Instructions to follow
Among the entries below, how many lines contain the string "camera"? Reply with that number alone.

(Material shown)

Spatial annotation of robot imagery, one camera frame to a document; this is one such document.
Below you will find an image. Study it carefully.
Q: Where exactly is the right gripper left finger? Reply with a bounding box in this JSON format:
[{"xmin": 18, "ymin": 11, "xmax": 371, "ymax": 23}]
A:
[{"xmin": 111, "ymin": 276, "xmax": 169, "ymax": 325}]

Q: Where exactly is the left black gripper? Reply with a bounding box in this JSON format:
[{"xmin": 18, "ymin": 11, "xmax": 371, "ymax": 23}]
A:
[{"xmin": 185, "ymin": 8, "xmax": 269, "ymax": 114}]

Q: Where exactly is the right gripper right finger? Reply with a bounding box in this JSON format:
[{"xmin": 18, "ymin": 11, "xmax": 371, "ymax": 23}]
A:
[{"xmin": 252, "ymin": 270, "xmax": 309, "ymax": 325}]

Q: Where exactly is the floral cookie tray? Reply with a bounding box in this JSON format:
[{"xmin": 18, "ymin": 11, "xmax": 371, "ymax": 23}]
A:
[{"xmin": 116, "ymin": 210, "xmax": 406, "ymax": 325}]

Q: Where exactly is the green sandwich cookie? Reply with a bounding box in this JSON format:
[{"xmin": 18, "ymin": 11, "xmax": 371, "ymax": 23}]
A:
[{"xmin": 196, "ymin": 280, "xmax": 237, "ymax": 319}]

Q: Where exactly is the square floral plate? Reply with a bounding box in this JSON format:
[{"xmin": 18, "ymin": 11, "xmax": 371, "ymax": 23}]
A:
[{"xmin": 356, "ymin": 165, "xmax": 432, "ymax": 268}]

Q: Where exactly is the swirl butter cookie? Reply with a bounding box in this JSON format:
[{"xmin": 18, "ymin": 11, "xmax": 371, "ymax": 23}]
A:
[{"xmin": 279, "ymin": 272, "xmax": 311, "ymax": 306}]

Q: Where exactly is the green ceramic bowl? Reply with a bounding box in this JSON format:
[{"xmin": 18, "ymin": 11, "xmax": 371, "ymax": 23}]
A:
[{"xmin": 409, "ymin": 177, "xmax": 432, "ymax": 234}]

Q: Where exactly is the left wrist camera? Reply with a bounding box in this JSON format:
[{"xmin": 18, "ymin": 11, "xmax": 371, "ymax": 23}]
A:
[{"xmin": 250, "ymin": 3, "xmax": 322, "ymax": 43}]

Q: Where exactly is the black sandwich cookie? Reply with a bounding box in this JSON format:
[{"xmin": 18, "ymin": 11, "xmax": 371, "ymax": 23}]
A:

(End Material shown)

Response below
2